As we've stated before, we have a multiyear cash runway to execute our core business. We continue to deliver on improvements in operating efficiencies and have a clear line of sight to positive cash flow in our core operating business.
Moving to our outlook. As a reminder, on October 4, we updated our full year 2023 revenue guidance to a range of $100 million to $105 million. We also, today, updated our non-GAAP gross margin outlook for the full year to about 60%, representing a 900 basis point increase over 2022.
We remain very encouraged by our continued progress and performance during a year of continued transition legacy headwinds and a challenging macro environment.
And with that, I'll turn the call back to Michael to provide some additional commentary on our pending merger with SomaLogic before opening the call up for questions.
Thank you, Jeff. It's been an exciting month since we announced the transaction. We've been under road, and we're very pleased with the reception we are receiving. We are confident that investors of both companies will see the compelling long-term value proposition this transaction brings with the expectation of near- and long-term financial benefits and incremental growth through the combination of our 2 companies.
We're making important progress as we work towards close, which is on track for the first quarter of 2024. We expect to file our preliminary proxy statement in the coming days, and we're looking forward to continued conversations with our shareholders. With the third quarter now behind us, we are increasingly confident in the strategic rationale for the combination and the long-term financial and synergy targets we have provided.
With SBI stronghold in academic research settings and SomaLogic stronghold in biopharmaceutical research, our customer bases overlap minimally, this paves the path to a lucrative new and expanded relationships for both of us and an improved go-forward growth picture for both companies, shareholders. Those benefits will fuel an expected double-digit revenue growth profile over at least the next 3 years.
We're working closely with the SomaLogic team to drill down further and organize the synergy opportunity, which we plan to share as we get closer to closing. We expect that through the elimination of redundant public company NGA cost and the company-wide continued application of lean conversion and SBS operating principles, the merger will deliver approximately $80 million in annual cost synergies by 2026 compared to our current combined operating expense run rate for the first half of 2023.

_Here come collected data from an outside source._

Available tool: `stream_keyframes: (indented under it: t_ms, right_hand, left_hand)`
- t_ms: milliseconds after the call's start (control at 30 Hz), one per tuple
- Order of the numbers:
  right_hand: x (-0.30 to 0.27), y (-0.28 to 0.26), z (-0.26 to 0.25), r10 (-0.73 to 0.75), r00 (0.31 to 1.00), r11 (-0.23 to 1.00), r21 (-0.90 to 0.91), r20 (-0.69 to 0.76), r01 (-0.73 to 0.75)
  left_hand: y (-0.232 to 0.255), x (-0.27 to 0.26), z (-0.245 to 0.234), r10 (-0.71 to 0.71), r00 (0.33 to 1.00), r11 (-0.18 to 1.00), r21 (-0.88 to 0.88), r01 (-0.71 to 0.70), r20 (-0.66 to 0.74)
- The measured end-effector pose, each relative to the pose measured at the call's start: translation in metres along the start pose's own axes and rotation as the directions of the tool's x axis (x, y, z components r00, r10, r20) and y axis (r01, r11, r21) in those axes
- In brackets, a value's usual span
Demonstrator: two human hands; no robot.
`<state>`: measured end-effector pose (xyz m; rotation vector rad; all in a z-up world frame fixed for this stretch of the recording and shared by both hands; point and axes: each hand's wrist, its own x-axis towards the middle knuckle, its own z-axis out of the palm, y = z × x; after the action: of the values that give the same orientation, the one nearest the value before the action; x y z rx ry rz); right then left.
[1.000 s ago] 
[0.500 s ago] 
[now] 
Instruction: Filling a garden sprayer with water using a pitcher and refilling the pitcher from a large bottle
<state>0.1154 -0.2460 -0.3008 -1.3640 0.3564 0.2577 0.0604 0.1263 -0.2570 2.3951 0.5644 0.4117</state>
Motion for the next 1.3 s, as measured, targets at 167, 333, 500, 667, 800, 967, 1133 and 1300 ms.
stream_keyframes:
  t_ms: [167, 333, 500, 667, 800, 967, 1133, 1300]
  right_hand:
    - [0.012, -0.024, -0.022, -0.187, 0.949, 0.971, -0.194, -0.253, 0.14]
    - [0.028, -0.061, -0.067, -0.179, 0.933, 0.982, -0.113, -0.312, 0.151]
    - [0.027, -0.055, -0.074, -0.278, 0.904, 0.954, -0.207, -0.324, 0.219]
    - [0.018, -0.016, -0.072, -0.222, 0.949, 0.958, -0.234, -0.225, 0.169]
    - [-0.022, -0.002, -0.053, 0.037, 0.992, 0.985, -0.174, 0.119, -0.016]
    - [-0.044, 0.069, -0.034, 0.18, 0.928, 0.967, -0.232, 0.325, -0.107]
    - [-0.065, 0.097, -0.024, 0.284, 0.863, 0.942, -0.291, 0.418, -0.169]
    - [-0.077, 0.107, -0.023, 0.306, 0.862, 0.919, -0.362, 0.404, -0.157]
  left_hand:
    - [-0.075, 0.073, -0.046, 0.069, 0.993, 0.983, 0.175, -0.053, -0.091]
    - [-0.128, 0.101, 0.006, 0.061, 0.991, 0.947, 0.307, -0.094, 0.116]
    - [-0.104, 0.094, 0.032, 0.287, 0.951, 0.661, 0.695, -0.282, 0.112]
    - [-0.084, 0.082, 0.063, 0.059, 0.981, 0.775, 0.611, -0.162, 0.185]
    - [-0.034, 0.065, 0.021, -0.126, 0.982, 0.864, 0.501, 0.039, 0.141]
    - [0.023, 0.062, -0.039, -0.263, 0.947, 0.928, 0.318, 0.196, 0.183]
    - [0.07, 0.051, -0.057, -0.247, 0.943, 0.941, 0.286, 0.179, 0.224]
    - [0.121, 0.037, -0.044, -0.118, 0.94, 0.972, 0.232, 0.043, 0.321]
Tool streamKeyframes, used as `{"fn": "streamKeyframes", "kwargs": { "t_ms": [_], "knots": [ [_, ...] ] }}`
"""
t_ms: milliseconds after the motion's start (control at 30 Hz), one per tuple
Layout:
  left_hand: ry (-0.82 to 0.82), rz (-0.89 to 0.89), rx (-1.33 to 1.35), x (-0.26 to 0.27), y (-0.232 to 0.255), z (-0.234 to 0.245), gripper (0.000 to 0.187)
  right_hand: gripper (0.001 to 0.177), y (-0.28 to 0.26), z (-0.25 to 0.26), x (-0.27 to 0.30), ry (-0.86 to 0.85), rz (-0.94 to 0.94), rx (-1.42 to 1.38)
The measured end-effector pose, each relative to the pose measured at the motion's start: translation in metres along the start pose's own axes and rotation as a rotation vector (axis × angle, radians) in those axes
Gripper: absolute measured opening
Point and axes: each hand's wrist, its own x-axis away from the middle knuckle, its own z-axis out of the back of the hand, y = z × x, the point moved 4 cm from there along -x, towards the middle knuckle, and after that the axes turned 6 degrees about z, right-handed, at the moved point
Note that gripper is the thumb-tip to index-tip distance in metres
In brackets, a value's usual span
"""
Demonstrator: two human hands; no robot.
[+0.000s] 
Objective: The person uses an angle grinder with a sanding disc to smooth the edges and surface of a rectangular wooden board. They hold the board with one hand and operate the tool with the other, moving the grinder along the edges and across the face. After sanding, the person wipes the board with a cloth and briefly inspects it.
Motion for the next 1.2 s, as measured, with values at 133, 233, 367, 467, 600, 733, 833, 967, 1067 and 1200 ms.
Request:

And assuming a Q1 close, our combined entity is expected to have over $500 million in cash to self-fund continued organic and inorganic growth. We look forward to building on all that both companies have accomplished creating a larger, more diversified company and a true leader in our space.
We remain more committed than ever to become a diversified leader in the life science tool space, our pending merger with SomaLogic is the next step towards the activation of that mission.
And with that, I'll turn it over to Rachel to open the line for questions.
[Operator Instructions] There are no questions at this time. I would now like to turn back the conference to Michael Egholm for closing remarks.
Thank you, Rachel. I'd like to conclude by thanking our team for their execution and our investors for their continued support of our mission. While we are pleased with our results to date, we remain mindful of the work still to be done and of the highly uncertain market environment, which we are currently navigating.
We look forward to providing you further updates and seeing many of you at the Jefferies Healthcare Conference in London next week. Back to you, Rachel.
Thank you. The conference has now concluded. Thank you for attending today's presentation. You may now disconnect.